Specify a physical model with stacking to obtain the number of stacking states:

num_stack = ensemble_size(strands=['CCC', 'GGG'],
    model=Model(material='RNA', ensemble='stacking'))
print(num_stack)
# --> 90

Design a sequence

des performs complex design to generate a sequence intended to adopt a target secondary structure at equilibrium within the ensemble of the complex. The strand ordering of the complex can be specified using IUPAC degenerate nucleotide codes to incorporate any sequence constraints (the strand ordering can be omitted if there are no sequence constraints).
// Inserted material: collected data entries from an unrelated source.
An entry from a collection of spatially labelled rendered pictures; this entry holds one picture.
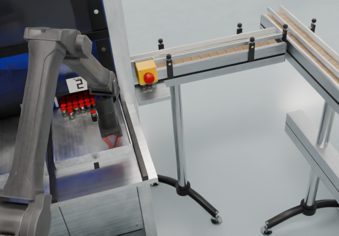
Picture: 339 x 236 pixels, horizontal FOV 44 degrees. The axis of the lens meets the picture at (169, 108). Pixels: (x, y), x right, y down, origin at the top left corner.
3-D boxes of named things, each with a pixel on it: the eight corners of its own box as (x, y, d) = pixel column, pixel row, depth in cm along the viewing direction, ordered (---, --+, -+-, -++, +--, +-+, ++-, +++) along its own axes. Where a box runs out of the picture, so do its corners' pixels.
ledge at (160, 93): (132, 86, 174) (131, 82, 173) (162, 80, 176) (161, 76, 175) (138, 106, 163) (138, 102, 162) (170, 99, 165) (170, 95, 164)
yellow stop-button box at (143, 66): (135, 75, 162) (133, 60, 158) (154, 72, 163) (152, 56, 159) (139, 86, 156) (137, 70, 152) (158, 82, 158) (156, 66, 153)
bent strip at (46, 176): (39, 169, 138) (34, 156, 134) (48, 167, 138) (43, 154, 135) (40, 201, 127) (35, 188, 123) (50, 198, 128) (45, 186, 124)
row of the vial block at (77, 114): (63, 117, 158) (60, 107, 155) (110, 106, 161) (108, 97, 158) (63, 120, 156) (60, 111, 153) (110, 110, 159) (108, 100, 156)
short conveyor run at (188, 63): (133, 97, 171) (128, 64, 161) (126, 76, 183) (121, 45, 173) (286, 63, 182) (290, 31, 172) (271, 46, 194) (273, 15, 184)
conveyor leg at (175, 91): (173, 188, 231) (161, 73, 183) (188, 184, 233) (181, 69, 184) (177, 200, 224) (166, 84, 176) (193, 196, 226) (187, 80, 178)
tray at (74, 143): (52, 108, 163) (49, 101, 161) (117, 94, 167) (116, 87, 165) (56, 169, 137) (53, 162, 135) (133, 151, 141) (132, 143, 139)
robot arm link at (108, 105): (91, 98, 128) (108, 97, 127) (97, 88, 134) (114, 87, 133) (95, 117, 132) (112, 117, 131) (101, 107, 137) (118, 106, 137)
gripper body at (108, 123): (117, 120, 141) (113, 101, 138) (122, 134, 133) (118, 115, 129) (99, 124, 140) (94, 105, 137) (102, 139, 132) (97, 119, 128)
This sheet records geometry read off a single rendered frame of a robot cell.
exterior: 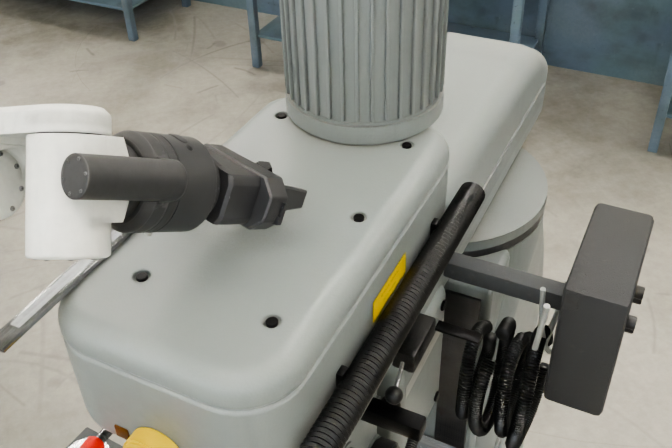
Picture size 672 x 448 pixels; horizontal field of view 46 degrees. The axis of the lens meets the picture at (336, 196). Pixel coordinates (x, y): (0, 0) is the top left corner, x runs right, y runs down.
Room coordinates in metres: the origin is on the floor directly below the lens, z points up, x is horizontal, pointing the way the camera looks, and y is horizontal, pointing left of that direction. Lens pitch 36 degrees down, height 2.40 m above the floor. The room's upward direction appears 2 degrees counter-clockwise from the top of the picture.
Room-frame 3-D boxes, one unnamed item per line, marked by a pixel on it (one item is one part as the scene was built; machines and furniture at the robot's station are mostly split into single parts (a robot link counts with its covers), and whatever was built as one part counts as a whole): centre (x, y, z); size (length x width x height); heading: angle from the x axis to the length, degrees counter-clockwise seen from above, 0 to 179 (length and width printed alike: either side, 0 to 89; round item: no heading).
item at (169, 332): (0.68, 0.07, 1.81); 0.47 x 0.26 x 0.16; 153
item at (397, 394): (0.66, -0.08, 1.66); 0.12 x 0.04 x 0.04; 153
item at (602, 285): (0.78, -0.36, 1.62); 0.20 x 0.09 x 0.21; 153
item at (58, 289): (0.59, 0.25, 1.89); 0.24 x 0.04 x 0.01; 153
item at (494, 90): (1.11, -0.16, 1.66); 0.80 x 0.23 x 0.20; 153
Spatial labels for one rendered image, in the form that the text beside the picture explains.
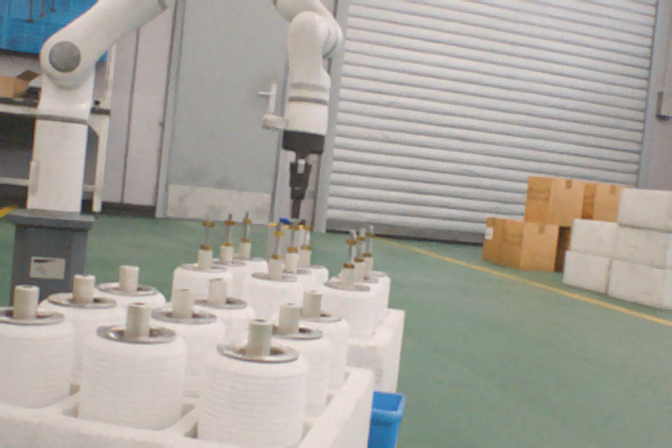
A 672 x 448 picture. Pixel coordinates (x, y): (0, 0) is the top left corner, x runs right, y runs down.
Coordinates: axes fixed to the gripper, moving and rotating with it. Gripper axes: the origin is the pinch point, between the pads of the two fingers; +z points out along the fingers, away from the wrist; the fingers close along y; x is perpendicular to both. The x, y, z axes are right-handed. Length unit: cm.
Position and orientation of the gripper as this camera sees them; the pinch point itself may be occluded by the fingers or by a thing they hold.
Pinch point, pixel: (295, 213)
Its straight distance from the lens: 140.6
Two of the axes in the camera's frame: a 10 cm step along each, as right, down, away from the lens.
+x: -9.9, -1.1, -0.7
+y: -0.6, -0.6, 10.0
The target structure is specified using keyword structure:

# design a sequence without sequence constraints
designed_sequence1 = des(structure='(((+)))', model=my_model)
print(designed_sequence1)
# --> ['GGC', 'GCC']

# alternative specification to design a sequence without sequence constraints
designed_sequence1 = des(strands=['NNN','NNN'], structure='(((+)))', model=my_model)
print(designed_sequence1)
# --> ['GGC', 'GCC']

# design a sequence with sequence constraints
designed_sequence2 = des(strands=['HHH','BBW'], structure='(((+)))', model=my_model)
print(designed_sequence2)
# --> ['ACC', 'GGU']

Compute complex ensemble defect

defect evaluates the normalized complex ensemble defect with respect to the structure specified using keyword structure:

ensemble_defect = defect(strands=['CCC', 'GGG'], structure='(((+)))', model=my_model)
print(ensemble_defect)
# --> 0.20883411169052118

Represent a structure

A secondary structure can be defined using any of three notations (keyword Structure):

s1 = Structure('((((((((((((+..........))))))))))))') # dot-parens-plus notation
s2 = Structure('(12+.10)12') # run-length-encoded dot-parens-plus notation
s3 = Structure('D12 (+ U10)') # DU+ notation

Any object or command that accepts a structure as an argument (e.g, TargetComplex in Design or structure_probability in Utilities) will accept either a structure defined in one of the above three notations, or a previously defined Structure object:

dGstruc = structure_energy(strands=['AAAA', 'TTTT'], structure='((((+))))',
    model=my_model)

my_struc = Structure('((((+))))')
dGstruc = structure_energy(strands=['AAAA', 'TTTT'], structure=my_struc,
    model=my_model)

Structure supports the following methods to assist with structure representation:

  • pairlist(): A pair list contains a list S of zero-based indices such that S_i = j if bases i and j are paired, and S_i = i if base i is unpaired.
  • matrix(): A structure matrix of the structure.
  • nicks(): A list of zero-based indices of each base 3' of a nick between strands (one entry per strand)
  • dotparensplus(): Representation of the structure in dot-parens-plus notation.
  • rle_dotparensplus(): Representation of the structure in run-length-encoded dot-parens-plus notation.

For example:

s4 = Structure('(((+))).')

print(s4.pairlist())          # --> [5 4 3 2 1 0 6]

print(s4.matrix())            # --> [[0 0 0 0 0 1 0]
                              #      [0 0 0 0 1 0 0]
                              #      [0 0 0 1 0 0 0]
                              #      [0 0 1 0 0 0 0]
                              #      [0 1 0 0 0 0 0]
                              #      [1 0 0 0 0 0 0]
                              #      [0 0 0 0 0 0 1]]
print(s4.nicks())             # --> [3 7]
print(s4.dotparensplus())     # --> (((+))).
print(s4.rle_dotparensplus()) # --> (3+)3.

Compute sequence distance

seq_distance calculates the sequence distance for two sequences that have the same number of nucleotides:

seq_distance('ACGUUUU+ACCC','ACGUUUU+AGGG') # --> 3

seq_distance('G5', 'G3C2') # --> 2

Compute structure distance

struc_distance calculates the structure distance for two structures that have the same number of nucleotides:

struc_distance('((((((((+..........))))))))', '(((((((.+...........)))))))') # --> 2

struc_distance('.15', '(5.5)5') # --> 10

Note

Note that sequence distance and structure distance are defined independent of whether the nick locations match between two sequences or two structures. However, seq_distance and struc_distance will return a warning if the nick locations do not match.